Opinions are cheap. Data is expensive but worth it. Build an experimentation system that produces valid results and compounds your learnings.

Most B2B companies either test nothing or test everything. The first group makes changes based on gut feeling and wonders why results are inconsistent. The second group runs dozens of experiments without a clear thesis and learns nothing useful.
Effective experimentation sits in the middle. You form a hypothesis based on data and customer insight, you test it properly, and you document what you learn so the knowledge compounds over time.
I've been running A/B tests since 2012, starting with Optimizely and Google Optimize, now primarily using VWO. The tools have changed, but the fundamentals haven't. A good experiment starts with noticing something odd in the data, understanding why through customer research, and then testing a specific change to see if your theory holds.
This playbook covers how to build a systematic experimentation practice: collecting and prioritising ideas, writing hypotheses that are actually testable, setting up experiments that produce valid results, and documenting learnings so they don't disappear into a spreadsheet nobody reads.
The goal isn't to run more tests. It's to run better tests that teach you something regardless of whether they win or lose.

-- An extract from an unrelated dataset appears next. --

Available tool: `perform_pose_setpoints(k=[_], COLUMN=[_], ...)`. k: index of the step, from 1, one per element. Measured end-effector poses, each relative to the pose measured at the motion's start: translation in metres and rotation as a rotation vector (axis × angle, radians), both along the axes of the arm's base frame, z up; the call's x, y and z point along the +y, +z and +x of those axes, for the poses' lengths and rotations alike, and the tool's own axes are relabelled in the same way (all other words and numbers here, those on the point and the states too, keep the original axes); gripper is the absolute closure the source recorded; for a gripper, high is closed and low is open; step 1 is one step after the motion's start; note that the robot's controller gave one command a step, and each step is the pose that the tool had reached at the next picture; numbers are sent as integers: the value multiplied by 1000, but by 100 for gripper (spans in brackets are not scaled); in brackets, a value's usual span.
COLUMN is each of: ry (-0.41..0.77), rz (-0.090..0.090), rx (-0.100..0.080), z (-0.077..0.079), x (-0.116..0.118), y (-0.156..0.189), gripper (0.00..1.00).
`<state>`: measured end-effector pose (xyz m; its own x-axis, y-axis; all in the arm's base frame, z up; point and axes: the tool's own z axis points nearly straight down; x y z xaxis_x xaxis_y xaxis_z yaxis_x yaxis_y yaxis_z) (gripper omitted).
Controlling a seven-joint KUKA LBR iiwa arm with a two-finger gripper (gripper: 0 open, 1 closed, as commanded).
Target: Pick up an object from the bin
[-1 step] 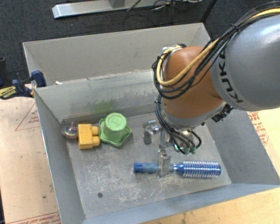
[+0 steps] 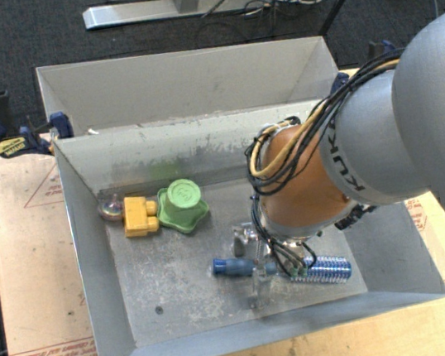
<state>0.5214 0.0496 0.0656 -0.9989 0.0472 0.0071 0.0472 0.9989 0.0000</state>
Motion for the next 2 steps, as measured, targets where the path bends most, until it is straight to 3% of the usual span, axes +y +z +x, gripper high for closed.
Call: perform_pose_setpoints(k=[1, 2], ry=[-91, -196], rz=[1, 0], rx=[-8, -6], z=[-16, -39], x=[2, 2], y=[35, 34], gripper=[0, 0])
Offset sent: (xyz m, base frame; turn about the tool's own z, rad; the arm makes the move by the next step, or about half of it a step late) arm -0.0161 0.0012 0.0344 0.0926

Random testing wastes time and teaches you nothing. Learn how to collect experiment ideas systematically and prioritise them based on potential impact so you always know what to run next.
Most experiments fail before they start because the hypothesis is vague or untestable. Learn how to write hypotheses that are specific enough to prove or disprove and tied to metrics that matter.
A winning test means nothing if the setup was flawed. Learn how to configure experiments properly in VWO, ad platforms, and email tools so your results are actually valid.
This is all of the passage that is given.